At the beginning of the month, ATA Airlines closed forever, two years after a Chapter 11 Reorganization. In several earlier blogs, I explained that bankruptcy is meant to buy time for businesses to work out a plan and, hopefully, get back on their feet or at least complete an orderly liquidation of assets. That’s what ATA was trying to do. The airline was engaged in talks with five potential buyers of their company, all the while keeping their 29 jets running.

Then, something unexpected went very wrong. FedEx, who administers charter transport of supplies and of troops for the Pentagon, using ATA jets, decided to take that business away from ATA. Without that source of revenue from the military charters, ATA was unable to continue working its plan to emerge out of bankruptcy.

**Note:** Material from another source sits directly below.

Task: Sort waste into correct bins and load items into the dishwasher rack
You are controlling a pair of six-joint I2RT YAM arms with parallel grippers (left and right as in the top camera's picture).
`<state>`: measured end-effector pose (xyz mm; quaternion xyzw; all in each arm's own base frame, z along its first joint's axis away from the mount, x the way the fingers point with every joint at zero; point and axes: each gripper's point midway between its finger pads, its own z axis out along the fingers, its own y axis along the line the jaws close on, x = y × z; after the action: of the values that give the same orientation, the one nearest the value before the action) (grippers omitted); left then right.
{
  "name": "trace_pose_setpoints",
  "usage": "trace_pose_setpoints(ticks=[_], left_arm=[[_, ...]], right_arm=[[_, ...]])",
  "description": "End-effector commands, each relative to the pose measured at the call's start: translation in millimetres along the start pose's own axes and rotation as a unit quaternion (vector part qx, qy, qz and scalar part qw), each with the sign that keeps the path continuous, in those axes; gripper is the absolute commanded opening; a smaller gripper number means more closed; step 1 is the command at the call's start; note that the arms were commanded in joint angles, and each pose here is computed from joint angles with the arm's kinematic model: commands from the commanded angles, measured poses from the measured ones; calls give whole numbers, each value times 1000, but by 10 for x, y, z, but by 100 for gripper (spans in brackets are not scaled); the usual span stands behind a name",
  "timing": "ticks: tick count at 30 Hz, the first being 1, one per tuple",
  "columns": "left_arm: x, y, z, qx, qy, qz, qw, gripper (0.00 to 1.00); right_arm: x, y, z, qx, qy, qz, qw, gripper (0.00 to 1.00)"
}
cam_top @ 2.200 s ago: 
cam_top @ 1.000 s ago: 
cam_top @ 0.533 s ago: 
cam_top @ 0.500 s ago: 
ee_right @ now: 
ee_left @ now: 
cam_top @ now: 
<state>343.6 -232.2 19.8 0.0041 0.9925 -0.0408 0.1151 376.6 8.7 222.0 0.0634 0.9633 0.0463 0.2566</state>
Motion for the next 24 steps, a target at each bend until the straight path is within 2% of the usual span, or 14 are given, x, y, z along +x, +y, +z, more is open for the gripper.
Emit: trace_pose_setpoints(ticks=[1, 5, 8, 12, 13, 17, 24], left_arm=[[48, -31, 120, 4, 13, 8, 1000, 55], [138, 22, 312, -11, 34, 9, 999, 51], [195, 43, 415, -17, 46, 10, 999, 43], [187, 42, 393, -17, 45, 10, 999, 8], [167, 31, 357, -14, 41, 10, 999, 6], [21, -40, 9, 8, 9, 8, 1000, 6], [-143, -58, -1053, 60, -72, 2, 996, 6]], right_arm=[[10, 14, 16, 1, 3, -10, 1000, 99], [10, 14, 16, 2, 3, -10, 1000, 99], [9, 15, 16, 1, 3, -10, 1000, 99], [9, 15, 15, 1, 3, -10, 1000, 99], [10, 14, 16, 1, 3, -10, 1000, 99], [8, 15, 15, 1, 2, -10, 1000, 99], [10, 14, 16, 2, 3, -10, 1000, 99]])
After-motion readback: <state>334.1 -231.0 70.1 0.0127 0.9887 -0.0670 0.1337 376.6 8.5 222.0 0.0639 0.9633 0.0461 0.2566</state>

As a bankruptcy attorney in Indiana, I’m dealing with both personal and small business bankruptcies every day. In this bankruptcy blog, I’ve explained that the primary difference between personal and business bankruptcies is that with a personal bankruptcy, some debts can be discharged by the court. In a business bankruptcy, debts are not discharged. While some compromises may be negotiated with creditors, assets must be liquidated to pay the debts.

What is happening now in the ATA situation is that the company is petitioning the federal bankruptcy courts to let it sell off the assets it owns and get out of leases it has on its airplanes. Meanwhile, all flights have been cancelled and all employees let go.

This is a sad example showing that sometimes the bankruptcy safety net isn’t enough to save all companies, or, in this case, all airlines.